Count the lines below containing "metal". Number only.

::: SUPPLIED RECORDS

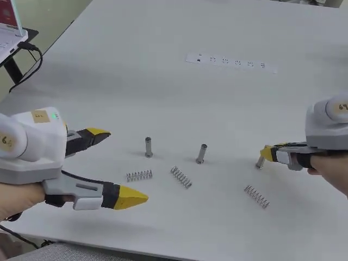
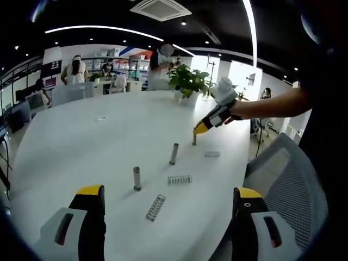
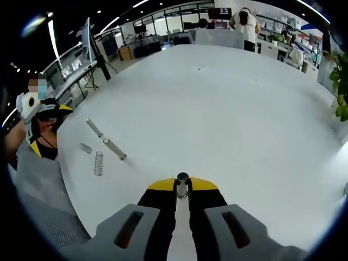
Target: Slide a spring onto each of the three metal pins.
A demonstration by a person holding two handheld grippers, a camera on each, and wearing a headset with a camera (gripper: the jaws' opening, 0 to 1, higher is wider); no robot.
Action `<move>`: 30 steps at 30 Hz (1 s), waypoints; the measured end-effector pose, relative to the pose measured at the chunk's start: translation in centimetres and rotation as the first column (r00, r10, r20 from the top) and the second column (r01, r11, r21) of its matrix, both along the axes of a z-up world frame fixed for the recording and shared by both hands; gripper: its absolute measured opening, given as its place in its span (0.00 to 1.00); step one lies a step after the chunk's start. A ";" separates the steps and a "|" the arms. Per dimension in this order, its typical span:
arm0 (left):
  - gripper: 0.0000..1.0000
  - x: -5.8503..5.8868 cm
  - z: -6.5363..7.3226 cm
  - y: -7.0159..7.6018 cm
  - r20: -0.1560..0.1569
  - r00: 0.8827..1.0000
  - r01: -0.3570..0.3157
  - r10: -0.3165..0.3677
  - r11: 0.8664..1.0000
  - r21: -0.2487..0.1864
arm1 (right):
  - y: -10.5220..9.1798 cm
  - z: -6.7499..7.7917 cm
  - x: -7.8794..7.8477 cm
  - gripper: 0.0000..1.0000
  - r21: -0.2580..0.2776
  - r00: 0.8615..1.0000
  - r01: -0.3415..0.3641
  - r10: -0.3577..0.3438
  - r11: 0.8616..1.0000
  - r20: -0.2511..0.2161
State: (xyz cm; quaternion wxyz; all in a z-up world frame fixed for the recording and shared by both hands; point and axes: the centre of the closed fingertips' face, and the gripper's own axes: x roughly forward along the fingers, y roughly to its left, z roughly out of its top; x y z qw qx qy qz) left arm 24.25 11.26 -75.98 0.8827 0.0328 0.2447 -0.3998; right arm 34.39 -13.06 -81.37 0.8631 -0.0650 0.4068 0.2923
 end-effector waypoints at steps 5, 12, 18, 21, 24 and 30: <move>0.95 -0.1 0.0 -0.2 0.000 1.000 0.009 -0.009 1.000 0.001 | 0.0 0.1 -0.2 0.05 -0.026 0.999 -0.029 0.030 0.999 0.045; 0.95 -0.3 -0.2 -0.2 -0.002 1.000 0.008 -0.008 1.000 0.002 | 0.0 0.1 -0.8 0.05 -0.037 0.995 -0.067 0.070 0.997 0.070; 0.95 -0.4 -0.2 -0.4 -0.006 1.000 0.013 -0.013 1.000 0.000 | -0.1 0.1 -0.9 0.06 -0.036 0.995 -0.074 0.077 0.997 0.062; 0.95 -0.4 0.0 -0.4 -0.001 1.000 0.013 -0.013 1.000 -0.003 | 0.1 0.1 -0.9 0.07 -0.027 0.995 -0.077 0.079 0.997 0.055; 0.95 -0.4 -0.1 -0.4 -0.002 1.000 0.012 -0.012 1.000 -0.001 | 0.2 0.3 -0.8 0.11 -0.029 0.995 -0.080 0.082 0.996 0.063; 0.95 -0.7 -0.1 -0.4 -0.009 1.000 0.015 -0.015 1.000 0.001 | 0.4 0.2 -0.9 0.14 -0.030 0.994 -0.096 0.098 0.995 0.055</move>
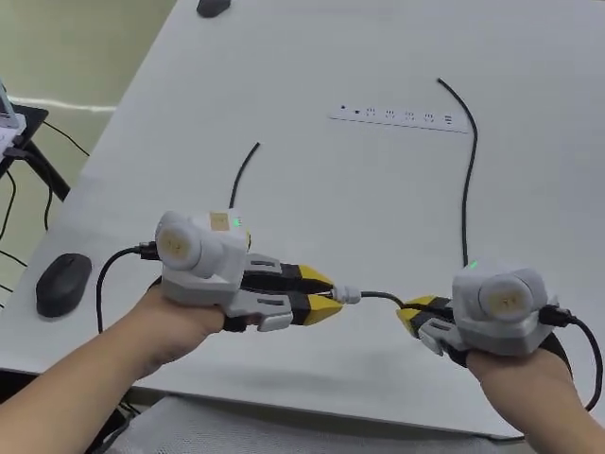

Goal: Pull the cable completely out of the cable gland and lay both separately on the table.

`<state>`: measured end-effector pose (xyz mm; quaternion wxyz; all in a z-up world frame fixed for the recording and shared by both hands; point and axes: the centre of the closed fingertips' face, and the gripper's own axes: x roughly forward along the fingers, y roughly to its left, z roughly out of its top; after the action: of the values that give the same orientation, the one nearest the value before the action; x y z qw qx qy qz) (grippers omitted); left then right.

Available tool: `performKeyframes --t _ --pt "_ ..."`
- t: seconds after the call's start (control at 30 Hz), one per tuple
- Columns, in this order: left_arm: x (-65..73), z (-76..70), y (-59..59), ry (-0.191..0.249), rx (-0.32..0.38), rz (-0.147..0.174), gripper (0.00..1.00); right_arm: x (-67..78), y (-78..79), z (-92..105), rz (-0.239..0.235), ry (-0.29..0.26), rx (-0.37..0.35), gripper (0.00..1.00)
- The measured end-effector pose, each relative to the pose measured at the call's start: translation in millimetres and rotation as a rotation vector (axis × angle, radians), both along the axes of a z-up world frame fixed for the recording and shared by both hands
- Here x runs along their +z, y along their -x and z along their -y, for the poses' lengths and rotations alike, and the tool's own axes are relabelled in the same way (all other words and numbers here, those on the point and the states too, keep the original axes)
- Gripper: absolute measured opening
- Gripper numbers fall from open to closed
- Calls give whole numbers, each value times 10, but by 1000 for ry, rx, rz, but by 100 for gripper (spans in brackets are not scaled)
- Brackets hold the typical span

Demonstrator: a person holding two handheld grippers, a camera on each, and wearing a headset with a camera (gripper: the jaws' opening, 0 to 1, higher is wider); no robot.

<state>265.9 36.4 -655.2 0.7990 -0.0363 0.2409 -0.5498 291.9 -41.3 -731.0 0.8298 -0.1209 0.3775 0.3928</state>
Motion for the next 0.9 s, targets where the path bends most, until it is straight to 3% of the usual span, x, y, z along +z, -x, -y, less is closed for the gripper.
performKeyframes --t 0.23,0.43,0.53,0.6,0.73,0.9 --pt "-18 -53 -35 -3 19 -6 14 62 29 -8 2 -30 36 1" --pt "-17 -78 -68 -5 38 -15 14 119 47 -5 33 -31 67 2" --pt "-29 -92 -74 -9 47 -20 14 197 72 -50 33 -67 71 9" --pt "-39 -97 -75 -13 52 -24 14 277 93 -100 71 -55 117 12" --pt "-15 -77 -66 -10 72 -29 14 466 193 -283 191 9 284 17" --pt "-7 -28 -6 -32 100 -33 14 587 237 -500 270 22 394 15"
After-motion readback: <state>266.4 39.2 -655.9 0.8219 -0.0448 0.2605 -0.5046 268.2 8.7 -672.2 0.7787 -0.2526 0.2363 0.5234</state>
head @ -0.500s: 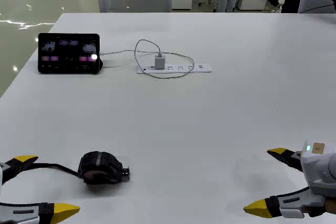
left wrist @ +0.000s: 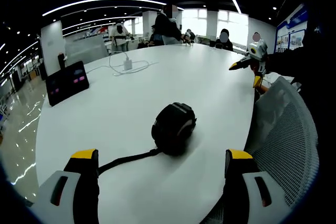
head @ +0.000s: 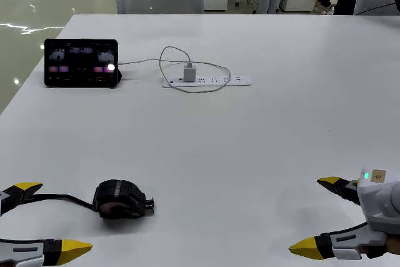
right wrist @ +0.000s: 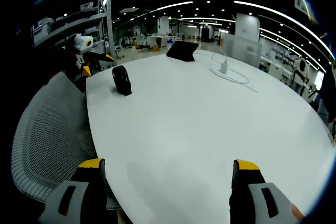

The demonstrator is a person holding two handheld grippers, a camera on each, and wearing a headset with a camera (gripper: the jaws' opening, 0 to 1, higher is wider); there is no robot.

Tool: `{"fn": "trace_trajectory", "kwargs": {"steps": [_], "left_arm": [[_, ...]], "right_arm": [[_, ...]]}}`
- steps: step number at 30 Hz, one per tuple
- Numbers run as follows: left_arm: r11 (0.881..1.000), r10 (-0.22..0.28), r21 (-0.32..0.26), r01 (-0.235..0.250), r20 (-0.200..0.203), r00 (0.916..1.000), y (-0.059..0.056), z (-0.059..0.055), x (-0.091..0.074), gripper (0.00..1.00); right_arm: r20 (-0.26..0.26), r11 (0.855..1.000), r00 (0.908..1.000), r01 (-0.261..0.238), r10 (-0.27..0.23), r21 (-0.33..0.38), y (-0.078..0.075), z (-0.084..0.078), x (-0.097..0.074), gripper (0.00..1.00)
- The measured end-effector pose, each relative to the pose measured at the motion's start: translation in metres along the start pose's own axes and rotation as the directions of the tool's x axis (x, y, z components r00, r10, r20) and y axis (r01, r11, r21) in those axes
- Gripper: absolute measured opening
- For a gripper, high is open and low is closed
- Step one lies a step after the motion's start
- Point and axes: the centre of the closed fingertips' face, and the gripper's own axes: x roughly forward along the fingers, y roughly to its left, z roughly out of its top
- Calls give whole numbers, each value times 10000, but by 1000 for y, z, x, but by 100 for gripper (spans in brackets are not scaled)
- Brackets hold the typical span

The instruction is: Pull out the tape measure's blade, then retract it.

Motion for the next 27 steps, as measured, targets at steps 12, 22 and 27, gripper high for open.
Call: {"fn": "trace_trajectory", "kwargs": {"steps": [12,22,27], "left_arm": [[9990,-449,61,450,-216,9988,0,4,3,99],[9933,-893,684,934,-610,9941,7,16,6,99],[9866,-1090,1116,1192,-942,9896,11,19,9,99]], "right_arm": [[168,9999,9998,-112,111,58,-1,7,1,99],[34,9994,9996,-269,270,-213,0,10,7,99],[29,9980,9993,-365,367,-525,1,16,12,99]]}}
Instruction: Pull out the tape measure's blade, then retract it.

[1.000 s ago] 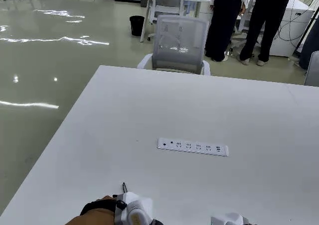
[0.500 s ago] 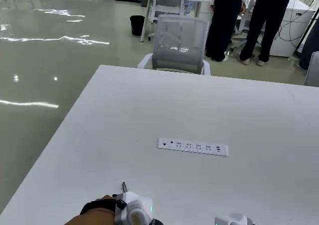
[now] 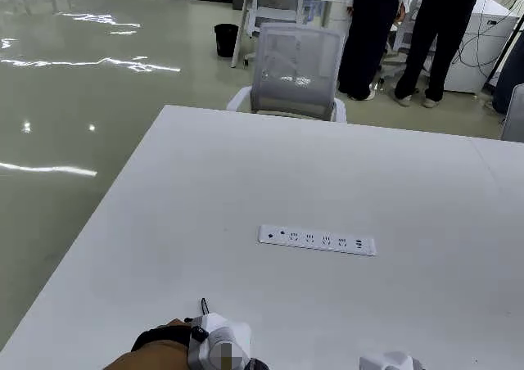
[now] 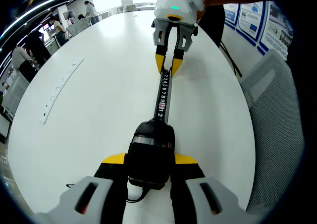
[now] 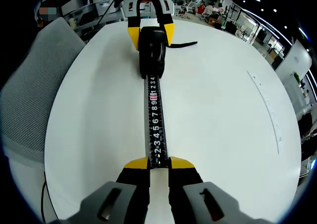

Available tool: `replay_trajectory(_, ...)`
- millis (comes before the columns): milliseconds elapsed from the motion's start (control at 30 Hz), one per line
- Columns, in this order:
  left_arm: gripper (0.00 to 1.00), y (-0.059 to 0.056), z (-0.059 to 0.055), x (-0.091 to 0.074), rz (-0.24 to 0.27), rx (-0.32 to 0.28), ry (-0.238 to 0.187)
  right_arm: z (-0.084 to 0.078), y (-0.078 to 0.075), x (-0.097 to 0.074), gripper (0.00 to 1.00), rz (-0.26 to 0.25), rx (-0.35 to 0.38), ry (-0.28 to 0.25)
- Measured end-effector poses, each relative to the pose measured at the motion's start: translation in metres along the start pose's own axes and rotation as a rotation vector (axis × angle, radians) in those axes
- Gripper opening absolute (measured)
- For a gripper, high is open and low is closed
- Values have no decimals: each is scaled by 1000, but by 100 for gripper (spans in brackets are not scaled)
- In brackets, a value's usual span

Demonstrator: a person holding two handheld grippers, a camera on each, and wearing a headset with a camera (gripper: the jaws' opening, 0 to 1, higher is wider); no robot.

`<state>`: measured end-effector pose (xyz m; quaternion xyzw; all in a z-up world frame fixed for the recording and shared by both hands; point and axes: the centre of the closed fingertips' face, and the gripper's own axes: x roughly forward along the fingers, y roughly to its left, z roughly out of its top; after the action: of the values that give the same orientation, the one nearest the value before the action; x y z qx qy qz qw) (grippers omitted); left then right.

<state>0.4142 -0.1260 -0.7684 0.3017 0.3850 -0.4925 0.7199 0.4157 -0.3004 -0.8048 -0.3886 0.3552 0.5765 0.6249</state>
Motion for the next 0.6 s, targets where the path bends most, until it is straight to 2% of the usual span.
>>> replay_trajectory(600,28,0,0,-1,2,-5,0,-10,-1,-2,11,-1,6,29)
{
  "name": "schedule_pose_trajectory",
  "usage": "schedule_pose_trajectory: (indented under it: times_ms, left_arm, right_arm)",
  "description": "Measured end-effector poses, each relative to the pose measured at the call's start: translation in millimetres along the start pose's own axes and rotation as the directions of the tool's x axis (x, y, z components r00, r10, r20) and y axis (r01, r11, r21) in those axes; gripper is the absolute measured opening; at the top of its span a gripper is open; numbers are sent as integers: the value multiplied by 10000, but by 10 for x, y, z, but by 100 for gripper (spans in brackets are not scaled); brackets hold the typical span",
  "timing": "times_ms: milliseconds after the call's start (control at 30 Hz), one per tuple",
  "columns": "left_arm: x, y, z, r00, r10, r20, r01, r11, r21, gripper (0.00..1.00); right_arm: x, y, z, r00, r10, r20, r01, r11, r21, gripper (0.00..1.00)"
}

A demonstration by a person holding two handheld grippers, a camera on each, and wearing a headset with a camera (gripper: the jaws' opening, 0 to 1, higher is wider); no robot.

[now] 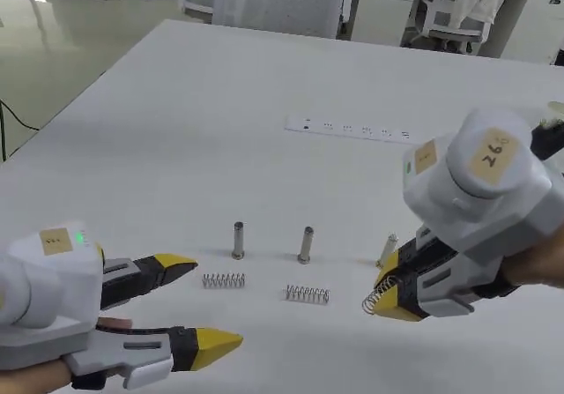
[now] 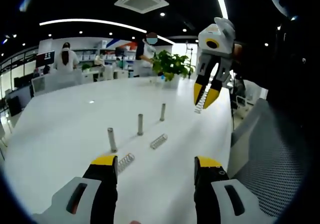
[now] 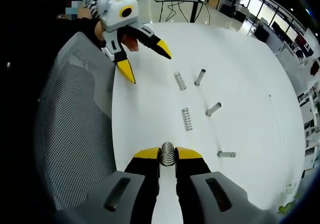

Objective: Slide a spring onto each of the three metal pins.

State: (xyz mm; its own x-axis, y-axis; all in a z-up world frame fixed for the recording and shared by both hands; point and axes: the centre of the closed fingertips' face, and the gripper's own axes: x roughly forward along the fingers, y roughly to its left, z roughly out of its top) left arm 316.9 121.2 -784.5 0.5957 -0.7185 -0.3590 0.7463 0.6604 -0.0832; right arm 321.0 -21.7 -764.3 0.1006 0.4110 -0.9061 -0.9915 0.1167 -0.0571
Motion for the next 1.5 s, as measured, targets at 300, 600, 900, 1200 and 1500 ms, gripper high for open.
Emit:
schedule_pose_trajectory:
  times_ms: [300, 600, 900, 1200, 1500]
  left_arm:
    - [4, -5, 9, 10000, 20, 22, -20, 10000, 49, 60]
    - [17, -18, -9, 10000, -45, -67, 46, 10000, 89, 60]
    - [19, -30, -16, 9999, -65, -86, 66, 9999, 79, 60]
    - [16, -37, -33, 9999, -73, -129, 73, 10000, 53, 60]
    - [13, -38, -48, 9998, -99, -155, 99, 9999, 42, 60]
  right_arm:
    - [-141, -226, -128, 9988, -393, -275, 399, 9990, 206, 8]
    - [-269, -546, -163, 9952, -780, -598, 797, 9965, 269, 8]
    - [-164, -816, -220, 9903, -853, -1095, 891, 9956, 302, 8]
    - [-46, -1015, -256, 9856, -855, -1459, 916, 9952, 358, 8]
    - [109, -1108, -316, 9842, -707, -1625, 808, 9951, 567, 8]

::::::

> **EXERCISE ANSWER**:
2